Handle non-DOM APIs of loading scripts comprehensively.
koto opened this issue · 2 comments
koto commented
Right now it's posisble to load scripts by specifying a string (either by passing a module identifier, or a URL), e.g. via
- static import (ES modules)
- dynamic
import()(#117) - workers (
newWorker()) importScripts- worklets
We have to figure out if and how to cover them with Trusted Types.
koto commented
- static ES Module imports are definitely out of scope - the reasoning is that anyone able to control your JS program body directly (able to control the module identifiers that are passed to static imports) has code execution capability. https://w3c.github.io/webappsec-trusted-types/dist/spec/#security-considerations
- dynamic import work needs appropriate hooks in ECMAScript - this is tracked via https://github.com/tc39/dynamic-import-host-adjustment
- worklets run in an isolated environment, they can't cause DOM XSS in a way script loading can.

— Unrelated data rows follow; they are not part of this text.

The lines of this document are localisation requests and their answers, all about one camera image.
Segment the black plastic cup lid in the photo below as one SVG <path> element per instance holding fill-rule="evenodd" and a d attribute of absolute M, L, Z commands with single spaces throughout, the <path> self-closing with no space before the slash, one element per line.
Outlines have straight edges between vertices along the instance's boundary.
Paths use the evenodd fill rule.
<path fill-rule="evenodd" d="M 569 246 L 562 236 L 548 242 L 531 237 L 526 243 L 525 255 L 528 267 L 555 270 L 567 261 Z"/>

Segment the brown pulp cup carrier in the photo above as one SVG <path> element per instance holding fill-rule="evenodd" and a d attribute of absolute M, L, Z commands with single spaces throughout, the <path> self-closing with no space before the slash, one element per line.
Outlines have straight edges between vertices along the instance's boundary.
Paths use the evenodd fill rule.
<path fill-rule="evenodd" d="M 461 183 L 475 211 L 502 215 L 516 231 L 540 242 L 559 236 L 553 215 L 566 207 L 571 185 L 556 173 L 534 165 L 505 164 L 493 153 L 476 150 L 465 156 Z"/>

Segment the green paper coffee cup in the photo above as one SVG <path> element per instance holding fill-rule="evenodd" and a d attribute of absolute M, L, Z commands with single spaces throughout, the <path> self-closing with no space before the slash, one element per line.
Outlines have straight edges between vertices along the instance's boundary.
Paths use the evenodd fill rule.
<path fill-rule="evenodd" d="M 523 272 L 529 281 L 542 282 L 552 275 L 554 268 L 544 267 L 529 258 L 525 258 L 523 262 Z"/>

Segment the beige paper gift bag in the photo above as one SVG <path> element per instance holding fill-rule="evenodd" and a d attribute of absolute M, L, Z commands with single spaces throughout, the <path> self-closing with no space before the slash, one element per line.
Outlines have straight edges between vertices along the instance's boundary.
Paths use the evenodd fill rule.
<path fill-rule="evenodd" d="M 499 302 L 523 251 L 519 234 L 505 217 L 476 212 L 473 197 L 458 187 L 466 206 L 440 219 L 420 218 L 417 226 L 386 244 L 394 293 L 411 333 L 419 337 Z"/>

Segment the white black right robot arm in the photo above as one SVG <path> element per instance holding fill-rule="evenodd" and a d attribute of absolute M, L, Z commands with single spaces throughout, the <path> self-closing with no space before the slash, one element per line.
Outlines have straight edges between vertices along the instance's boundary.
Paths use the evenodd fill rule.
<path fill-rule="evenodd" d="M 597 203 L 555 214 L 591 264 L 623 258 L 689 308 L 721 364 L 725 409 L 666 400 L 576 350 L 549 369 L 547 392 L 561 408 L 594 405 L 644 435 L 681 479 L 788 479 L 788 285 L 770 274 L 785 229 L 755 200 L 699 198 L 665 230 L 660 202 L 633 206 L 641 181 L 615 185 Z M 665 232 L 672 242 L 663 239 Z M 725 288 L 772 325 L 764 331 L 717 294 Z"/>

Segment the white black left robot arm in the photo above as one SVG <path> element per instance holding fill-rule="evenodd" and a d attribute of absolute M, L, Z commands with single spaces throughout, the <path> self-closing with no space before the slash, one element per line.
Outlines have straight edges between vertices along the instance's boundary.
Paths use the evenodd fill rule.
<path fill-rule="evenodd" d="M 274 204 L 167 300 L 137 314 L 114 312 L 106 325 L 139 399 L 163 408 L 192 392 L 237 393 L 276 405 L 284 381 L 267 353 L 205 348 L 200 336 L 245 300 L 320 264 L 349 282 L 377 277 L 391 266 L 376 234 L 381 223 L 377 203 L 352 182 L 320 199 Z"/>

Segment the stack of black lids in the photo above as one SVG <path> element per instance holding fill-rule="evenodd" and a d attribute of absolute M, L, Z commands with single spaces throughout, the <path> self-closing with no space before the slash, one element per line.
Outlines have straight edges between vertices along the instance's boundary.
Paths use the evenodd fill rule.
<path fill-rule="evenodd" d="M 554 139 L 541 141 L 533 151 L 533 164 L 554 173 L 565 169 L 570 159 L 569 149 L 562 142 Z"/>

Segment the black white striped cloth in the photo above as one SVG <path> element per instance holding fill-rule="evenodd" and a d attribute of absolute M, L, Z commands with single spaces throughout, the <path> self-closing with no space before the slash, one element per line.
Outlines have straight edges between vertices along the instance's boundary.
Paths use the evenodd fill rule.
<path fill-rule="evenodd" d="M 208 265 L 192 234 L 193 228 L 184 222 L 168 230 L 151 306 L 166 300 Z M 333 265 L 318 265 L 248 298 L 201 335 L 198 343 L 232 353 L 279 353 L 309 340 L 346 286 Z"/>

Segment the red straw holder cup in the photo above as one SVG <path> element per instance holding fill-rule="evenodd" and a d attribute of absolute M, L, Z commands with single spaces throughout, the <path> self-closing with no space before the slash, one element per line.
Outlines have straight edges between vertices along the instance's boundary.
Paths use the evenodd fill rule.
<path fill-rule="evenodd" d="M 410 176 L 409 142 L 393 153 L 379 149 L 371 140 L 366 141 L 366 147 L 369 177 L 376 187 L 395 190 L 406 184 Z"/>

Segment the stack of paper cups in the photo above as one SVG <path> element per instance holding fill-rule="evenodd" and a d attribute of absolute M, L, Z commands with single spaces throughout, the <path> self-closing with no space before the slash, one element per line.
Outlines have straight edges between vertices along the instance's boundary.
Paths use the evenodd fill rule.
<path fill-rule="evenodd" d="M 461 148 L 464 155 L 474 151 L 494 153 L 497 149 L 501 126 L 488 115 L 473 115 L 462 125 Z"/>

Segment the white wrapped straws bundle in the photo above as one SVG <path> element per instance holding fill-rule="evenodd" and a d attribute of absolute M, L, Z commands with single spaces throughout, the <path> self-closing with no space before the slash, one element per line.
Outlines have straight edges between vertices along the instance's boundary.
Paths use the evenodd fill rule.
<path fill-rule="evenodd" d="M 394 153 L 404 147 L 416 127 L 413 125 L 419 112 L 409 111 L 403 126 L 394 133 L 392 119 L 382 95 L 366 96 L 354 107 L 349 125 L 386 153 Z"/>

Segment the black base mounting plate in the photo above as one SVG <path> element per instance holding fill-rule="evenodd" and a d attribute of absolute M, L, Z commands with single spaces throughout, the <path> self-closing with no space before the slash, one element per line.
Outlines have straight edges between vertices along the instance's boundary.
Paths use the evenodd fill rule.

In future, we might be able to guard them via module specifiers, but it's not currently possible.
importScriptsand Worker construction is something we'd like to tackle separately in a later release.
koto commented
https://github.com/WICG/webpackage/blob/master/explainers/subresource-loading.md introduces yet another way of indirectly changing the scripts that end up being loaded, similar to base tag (yay!).
Perhaps we should have another type for these "indirect script URLs"?